= Jonathan Greatorex =

British music educator (born 1970)

Jonathan Greatorex (born 1970) is a British music educator who became nationally known for his involvement in the "Salters Hill Scandal" in Lambeth and has subsequently gone on to become one of the UK's leading consumer rights activists and broadcasters.

==Career==

He began his professional musical career at the age of 10 as a choral scholar at Llandaff Cathedral. From there, he went on to Christ College before completing his studies at the London College of Music under the tutelage of John McCabe, Michael Goldthorpe and the late Pamela Bowden.

He is an Early Years, Primary and Junior Music Specialist. He has been Head of Music at some of London's leading girls' day schools and has experience from Choral Training to "Music Information Technology". His work with children has been recorded and broadcast on national radio stations.

He was Head of Music at James Allen's Preparatory School in London from where he moved to being Head of Music at Croydon High School Junior Department for 5 years before relocating to Wales in 2007 where he now works full-time as a freelance musical consultant and commercial photographer as well as being a fully qualified Pilot.
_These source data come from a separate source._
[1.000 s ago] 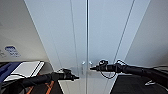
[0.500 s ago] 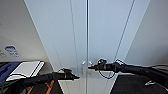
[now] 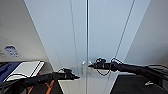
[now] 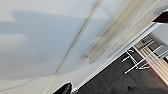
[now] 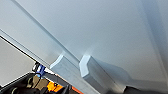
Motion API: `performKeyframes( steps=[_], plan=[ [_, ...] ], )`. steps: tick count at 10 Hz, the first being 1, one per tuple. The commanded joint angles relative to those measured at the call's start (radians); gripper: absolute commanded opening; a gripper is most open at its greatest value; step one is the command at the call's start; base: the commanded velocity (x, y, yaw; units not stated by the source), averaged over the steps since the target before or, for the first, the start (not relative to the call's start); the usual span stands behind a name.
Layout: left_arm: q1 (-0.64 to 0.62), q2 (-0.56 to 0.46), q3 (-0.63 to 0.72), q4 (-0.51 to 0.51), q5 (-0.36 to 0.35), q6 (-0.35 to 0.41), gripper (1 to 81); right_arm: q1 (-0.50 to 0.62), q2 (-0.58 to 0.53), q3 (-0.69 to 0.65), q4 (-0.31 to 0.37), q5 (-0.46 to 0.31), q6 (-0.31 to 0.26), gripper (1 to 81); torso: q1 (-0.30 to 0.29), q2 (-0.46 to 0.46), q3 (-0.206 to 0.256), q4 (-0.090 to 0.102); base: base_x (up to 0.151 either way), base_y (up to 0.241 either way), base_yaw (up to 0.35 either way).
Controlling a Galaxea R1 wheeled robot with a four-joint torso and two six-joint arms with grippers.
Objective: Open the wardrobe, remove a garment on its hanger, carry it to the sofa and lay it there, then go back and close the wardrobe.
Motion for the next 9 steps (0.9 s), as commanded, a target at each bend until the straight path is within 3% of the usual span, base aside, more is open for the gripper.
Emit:
performKeyframes(
  steps=[1,9],
  plan=[
    [-0.189,0.048,-0.081,-0.007,0.013,0.001,81.1,0.181,0.045,-0.010,-0.014,-0.016,0.010,81.1,0.000,0.000,0.000,0.000,0.000,0.000,0.000],
    [-0.232,0.324,-0.279,-0.004,0.011,0.000,81.1,0.183,0.028,0.049,-0.011,-0.042,0.011,81.1,0.000,0.000,0.000,0.000,0.000,0.000,0.000]
  ],
)
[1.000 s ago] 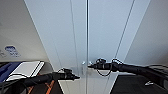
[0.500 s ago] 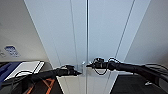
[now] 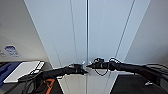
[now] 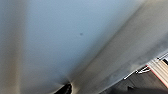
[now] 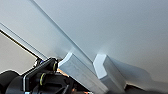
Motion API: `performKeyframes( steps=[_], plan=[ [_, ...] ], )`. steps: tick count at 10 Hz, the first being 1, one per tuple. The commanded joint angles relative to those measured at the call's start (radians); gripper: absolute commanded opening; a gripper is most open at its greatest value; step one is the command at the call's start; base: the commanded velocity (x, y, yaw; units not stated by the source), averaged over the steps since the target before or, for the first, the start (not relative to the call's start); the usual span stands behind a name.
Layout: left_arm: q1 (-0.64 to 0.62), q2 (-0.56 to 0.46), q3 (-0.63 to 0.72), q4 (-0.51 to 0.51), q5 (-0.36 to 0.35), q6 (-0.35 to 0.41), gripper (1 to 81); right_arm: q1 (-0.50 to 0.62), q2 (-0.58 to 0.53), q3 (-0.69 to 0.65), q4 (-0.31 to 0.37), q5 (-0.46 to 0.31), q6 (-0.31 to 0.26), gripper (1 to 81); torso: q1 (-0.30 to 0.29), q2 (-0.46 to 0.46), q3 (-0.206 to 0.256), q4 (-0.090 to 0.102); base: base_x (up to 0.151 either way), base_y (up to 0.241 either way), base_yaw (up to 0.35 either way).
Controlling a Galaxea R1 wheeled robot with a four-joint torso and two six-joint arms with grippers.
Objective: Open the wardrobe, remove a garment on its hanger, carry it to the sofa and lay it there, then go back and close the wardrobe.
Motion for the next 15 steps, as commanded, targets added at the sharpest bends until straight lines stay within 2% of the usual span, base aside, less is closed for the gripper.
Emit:
performKeyframes(
  steps=[1,4,5,7,9,12,15],
  plan=[
    [-0.170,0.071,-0.055,0.000,-0.010,0.008,81.1,0.168,0.005,0.038,-0.001,-0.004,0.003,81.1,0.000,0.000,0.000,0.000,0.000,0.000,0.000],
    [-0.170,0.126,-0.061,-0.003,-0.031,0.008,81.1,0.151,0.005,0.060,0.005,0.011,0.003,81.1,0.000,0.000,0.000,0.000,0.000,0.000,0.000],
    [-0.167,0.123,-0.023,-0.006,-0.030,0.010,81.1,0.139,0.004,0.095,0.002,0.011,0.003,81.1,0.000,0.000,0.000,0.000,0.000,0.000,0.000],
    [-0.144,0.066,0.136,0.000,-0.027,0.008,81.1,0.099,-0.010,0.178,-0.004,0.013,-0.002,81.1,0.000,0.000,0.000,0.000,0.000,0.000,0.000],
    [-0.108,-0.029,0.296,0.001,-0.022,0.010,81.1,0.050,-0.016,0.212,-0.004,0.036,-0.008,81.1,0.000,0.000,0.000,0.000,0.000,0.000,0.000],
    [-0.020,-0.236,0.553,0.027,-0.022,0.013,81.1,-0.022,-0.027,0.247,-0.004,0.070,-0.009,81.1,0.001,0.000,0.000,0.000,0.000,0.000,0.000],
    [0.083,-0.434,0.736,0.064,-0.027,0.014,81.1,-0.067,-0.107,0.347,-0.024,0.076,-0.011,81.1,0.002,0.001,0.000,0.000,0.000,0.000,0.000]
  ],
)
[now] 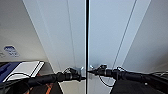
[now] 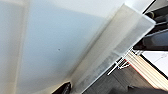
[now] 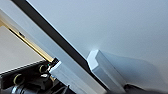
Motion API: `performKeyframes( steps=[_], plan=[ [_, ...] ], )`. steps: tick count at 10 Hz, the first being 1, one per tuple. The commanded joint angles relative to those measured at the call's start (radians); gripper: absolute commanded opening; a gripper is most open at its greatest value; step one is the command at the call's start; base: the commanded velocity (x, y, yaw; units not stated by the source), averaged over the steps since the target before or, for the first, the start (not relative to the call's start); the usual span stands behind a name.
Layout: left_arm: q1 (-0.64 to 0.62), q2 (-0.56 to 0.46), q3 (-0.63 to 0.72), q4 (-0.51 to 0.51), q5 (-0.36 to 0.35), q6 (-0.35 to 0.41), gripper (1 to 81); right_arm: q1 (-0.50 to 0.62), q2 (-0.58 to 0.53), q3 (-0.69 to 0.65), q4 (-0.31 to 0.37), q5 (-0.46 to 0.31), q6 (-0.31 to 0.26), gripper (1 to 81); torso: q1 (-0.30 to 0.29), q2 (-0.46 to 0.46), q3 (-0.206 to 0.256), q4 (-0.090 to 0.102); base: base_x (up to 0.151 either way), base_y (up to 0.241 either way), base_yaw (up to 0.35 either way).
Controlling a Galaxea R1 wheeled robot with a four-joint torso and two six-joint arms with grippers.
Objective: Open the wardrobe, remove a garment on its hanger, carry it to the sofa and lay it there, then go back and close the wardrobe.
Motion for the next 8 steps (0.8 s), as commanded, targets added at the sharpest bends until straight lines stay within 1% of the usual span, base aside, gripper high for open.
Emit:
performKeyframes(
  steps=[1,4,6,8],
  plan=[
    [0.052,-0.207,0.322,0.021,0.046,0.001,81.1,0.043,-0.033,0.212,0.005,-0.098,0.032,81.1,0.000,0.000,0.000,0.000,0.000,0.000,0.000],
    [0.150,-0.275,0.399,0.067,0.052,0.001,81.1,-0.011,-0.192,0.371,-0.030,-0.086,0.032,81.1,0.000,0.000,0.000,0.000,0.000,0.000,0.000],
    [0.207,-0.328,0.440,0.090,0.051,0.001,81.1,-0.042,-0.337,0.487,-0.052,-0.063,0.032,81.1,0.000,0.000,0.000,0.000,0.000,0.000,0.000],
    [0.255,-0.393,0.485,0.099,0.044,0.001,81.1,-0.092,-0.469,0.603,-0.090,-0.023,0.030,81.1,0.000,0.000,0.000,0.000,0.000,0.000,0.000]
  ],
)
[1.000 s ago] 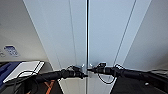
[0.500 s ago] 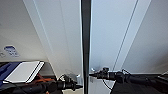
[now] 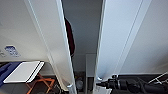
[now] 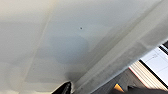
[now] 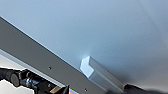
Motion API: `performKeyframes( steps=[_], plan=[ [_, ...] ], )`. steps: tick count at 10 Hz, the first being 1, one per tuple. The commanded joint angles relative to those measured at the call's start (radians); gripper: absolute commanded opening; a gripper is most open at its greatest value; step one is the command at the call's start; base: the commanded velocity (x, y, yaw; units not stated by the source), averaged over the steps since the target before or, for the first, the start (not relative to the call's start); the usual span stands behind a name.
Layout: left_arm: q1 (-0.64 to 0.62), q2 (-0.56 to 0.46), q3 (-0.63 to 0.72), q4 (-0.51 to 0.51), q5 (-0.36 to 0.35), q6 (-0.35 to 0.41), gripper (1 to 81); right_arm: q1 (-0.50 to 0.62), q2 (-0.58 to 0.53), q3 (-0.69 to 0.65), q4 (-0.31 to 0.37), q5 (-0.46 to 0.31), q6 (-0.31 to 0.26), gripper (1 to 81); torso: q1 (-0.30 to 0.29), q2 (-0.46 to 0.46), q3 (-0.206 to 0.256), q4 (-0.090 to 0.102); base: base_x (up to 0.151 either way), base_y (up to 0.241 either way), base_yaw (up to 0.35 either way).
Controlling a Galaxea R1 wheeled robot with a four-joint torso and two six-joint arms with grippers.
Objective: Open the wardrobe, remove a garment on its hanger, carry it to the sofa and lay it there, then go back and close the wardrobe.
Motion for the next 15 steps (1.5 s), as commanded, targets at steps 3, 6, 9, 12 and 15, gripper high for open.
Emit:
performKeyframes(
  steps=[3,6,9,12,15],
  plan=[
    [0.067,-0.174,0.232,0.017,0.144,-0.021,81.1,-0.072,-0.319,0.330,-0.116,0.066,0.015,81.1,0.000,0.000,0.000,0.000,0.000,0.000,0.000],
    [0.179,-0.284,0.268,0.062,0.045,-0.020,81.1,-0.131,-0.451,0.408,-0.150,0.109,0.015,81.1,0.000,0.000,0.000,0.000,0.000,0.000,0.000],
    [0.305,-0.381,0.262,0.102,-0.085,-0.020,81.1,-0.227,-0.604,0.422,-0.190,0.192,0.012,81.1,0.000,0.000,0.000,0.000,0.000,0.000,0.000],
    [0.405,-0.394,0.188,0.086,-0.180,-0.029,81.1,-0.274,-0.702,0.302,-0.187,0.197,0.024,81.1,0.000,0.000,0.001,0.000,0.000,0.000,0.000],
    [0.520,-0.345,0.068,0.079,-0.282,-0.033,81.1,-0.279,-0.678,0.066,-0.112,0.069,0.096,81.1,-0.004,-0.002,0.002,0.000,0.000,0.000,0.000]
  ],
)
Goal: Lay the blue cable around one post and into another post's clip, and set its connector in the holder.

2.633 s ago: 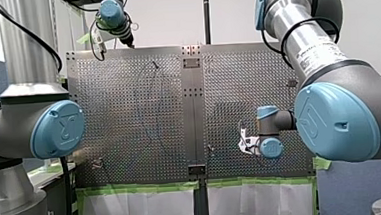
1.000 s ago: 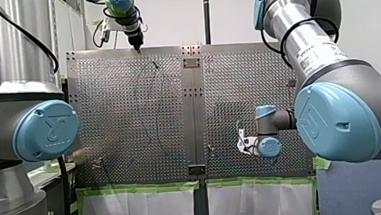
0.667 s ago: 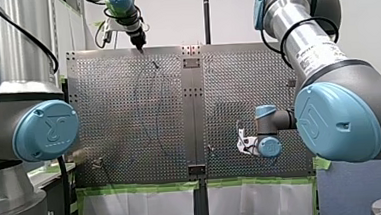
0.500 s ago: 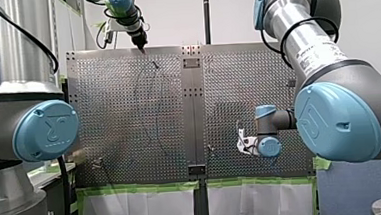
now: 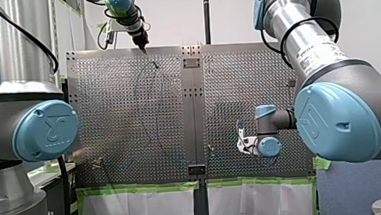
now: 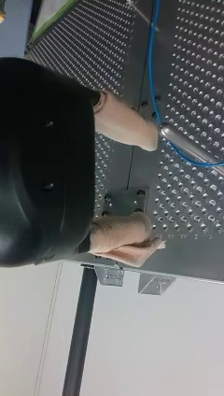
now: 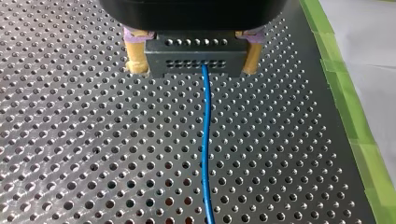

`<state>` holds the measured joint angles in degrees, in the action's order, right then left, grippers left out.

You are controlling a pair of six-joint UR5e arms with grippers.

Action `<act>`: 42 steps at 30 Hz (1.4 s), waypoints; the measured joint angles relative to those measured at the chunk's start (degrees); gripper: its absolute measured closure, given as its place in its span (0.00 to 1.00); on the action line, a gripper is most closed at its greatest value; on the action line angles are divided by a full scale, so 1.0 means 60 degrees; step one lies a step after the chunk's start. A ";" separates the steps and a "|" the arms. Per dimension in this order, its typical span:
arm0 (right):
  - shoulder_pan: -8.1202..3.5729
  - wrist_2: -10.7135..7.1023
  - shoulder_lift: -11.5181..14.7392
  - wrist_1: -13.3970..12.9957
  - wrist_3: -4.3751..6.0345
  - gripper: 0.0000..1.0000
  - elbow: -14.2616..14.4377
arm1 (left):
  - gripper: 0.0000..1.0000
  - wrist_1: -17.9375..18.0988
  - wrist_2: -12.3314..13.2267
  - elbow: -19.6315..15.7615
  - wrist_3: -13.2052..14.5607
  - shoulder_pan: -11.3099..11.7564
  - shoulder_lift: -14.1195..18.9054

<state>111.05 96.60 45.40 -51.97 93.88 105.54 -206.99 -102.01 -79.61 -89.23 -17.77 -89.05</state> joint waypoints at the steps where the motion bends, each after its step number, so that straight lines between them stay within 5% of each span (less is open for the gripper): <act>1: 0.0001 -0.0001 0.0000 0.0000 0.0000 0.82 -0.0001 | 0.00 0.0000 0.0001 0.0000 0.0001 0.0000 0.0000; 25: -0.0001 -0.0001 0.0014 0.0053 -0.0014 0.82 -0.0014 | 0.00 0.0036 0.0020 -0.0208 -0.0244 -0.0114 0.0057; 33: 0.0008 0.0024 0.0016 0.0116 -0.0016 0.82 -0.0010 | 0.00 0.0727 0.0369 -0.1022 -0.0553 -0.0713 0.0727; 42: 0.0094 0.0210 0.0017 0.0212 -0.0014 0.82 -0.0004 | 0.00 0.1631 -0.0128 -0.1932 -0.1437 -0.1612 0.1253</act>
<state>111.62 97.86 45.50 -50.70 93.80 105.52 -197.20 -102.78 -91.20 -97.85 -27.44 -81.54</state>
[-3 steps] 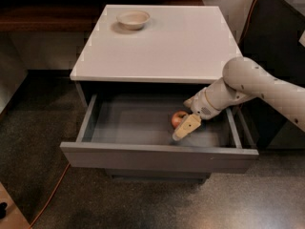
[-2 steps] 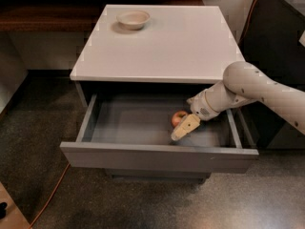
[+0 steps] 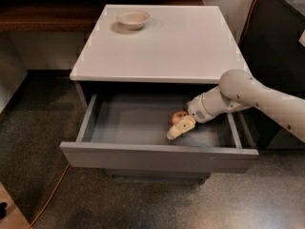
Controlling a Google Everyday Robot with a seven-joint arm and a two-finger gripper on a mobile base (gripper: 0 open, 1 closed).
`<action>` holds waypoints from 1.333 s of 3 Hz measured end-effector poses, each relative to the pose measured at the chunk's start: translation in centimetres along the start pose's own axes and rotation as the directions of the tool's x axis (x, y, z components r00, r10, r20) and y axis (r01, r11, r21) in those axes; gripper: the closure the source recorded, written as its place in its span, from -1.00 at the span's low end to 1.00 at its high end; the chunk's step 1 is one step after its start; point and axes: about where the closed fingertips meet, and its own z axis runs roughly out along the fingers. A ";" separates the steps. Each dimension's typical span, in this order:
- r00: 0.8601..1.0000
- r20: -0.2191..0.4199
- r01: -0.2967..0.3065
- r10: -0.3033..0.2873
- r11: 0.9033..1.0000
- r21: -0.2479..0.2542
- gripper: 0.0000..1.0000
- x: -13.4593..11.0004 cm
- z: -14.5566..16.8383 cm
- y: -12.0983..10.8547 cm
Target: Pick apple from top drawer and place on counter
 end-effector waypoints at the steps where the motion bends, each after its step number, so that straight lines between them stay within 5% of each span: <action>1: 1.000 -0.015 0.002 -0.002 1.000 0.029 -1.00 0.3 1.0 -0.5; 2: 0.999 -0.045 0.012 -0.009 0.998 0.066 -0.95 1.1 2.2 -1.4; 4: 0.997 -0.077 0.010 -0.003 0.995 0.094 -0.04 2.3 2.0 -2.3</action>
Offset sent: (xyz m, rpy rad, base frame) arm 0.0187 -0.0060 -0.0355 -0.1020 -0.0388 -0.0402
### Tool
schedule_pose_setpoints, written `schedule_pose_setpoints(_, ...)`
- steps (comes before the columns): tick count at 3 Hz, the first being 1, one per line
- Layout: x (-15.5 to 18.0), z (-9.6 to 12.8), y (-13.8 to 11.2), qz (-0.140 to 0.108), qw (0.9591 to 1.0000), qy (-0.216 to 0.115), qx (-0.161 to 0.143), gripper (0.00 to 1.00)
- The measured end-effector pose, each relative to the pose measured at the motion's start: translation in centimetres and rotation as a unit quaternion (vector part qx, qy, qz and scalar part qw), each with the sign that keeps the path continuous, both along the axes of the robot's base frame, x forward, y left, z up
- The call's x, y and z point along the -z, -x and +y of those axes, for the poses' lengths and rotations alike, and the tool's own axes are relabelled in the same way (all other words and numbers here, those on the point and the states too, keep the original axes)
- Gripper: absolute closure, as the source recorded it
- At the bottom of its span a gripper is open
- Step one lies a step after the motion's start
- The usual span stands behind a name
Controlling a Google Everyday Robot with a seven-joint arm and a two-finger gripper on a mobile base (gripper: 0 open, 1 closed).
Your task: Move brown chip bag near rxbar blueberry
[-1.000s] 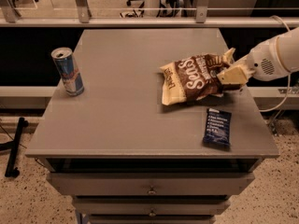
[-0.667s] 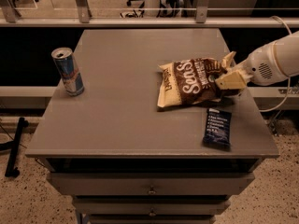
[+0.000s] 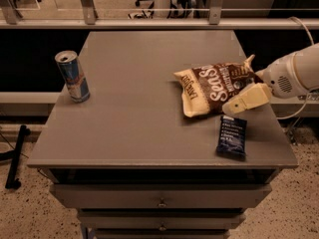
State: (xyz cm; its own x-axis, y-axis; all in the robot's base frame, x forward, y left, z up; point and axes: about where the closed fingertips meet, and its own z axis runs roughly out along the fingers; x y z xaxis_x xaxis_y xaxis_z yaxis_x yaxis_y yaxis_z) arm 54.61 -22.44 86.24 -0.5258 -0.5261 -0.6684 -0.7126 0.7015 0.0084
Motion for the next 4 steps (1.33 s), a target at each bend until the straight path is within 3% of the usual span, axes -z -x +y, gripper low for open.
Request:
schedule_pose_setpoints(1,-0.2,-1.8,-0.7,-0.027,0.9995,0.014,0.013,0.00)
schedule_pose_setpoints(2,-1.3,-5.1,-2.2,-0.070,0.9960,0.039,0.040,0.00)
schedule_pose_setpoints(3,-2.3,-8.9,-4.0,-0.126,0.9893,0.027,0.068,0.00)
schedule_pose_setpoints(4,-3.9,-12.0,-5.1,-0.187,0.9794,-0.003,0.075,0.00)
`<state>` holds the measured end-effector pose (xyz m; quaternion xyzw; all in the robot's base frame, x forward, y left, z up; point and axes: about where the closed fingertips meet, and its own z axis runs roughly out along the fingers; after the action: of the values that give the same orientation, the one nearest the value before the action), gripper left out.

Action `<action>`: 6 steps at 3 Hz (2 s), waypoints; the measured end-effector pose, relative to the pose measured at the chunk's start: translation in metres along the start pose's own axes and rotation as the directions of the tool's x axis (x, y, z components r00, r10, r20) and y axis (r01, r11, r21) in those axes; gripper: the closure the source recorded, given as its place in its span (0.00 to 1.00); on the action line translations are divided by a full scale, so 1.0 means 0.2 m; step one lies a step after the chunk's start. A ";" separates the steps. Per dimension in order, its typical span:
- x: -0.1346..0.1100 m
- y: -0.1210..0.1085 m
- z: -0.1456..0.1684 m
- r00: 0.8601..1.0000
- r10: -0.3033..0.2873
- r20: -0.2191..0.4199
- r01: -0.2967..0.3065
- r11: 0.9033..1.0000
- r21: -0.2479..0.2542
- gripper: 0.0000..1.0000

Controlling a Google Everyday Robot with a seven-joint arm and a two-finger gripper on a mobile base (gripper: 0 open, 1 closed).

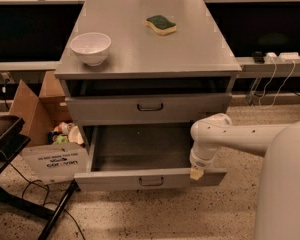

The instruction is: Open middle drawer

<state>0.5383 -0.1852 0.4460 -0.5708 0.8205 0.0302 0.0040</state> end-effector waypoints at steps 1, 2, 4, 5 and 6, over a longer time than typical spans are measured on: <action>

He is the author of a new scheme of work for music education, which can be delivered by specialist and non-specialist music teachers from the Foundation Stage to Key Stage 2. He also specialises in composing accessible music for Junior School children and has composed music for several musicals.

==Salters Hill and after==

He became famous for his legal action against Lambeth Council following the "Salters Hill Scandal" where he exposed a parking scam within the London Borough of Lambeth, estimated to run into hundreds of thousands of pounds. The case against Lambeth ended up with Greatorex recovering £176 of costs in the County Court, following the Parking Adjudicator's ruling that Lambeth had acted "Wholly Unreasonably" in pursuing the case.

He is currently continuing his involvement in consumer rights issues by spearheading the "Light Up Powys" street light campaign, WorkBully, the campaign to put an end to workplace bullying and is now a regular broadcaster for both radio and television on various matters relating to consumer and civil rights.

He lives in North Wales with his wife and daughter.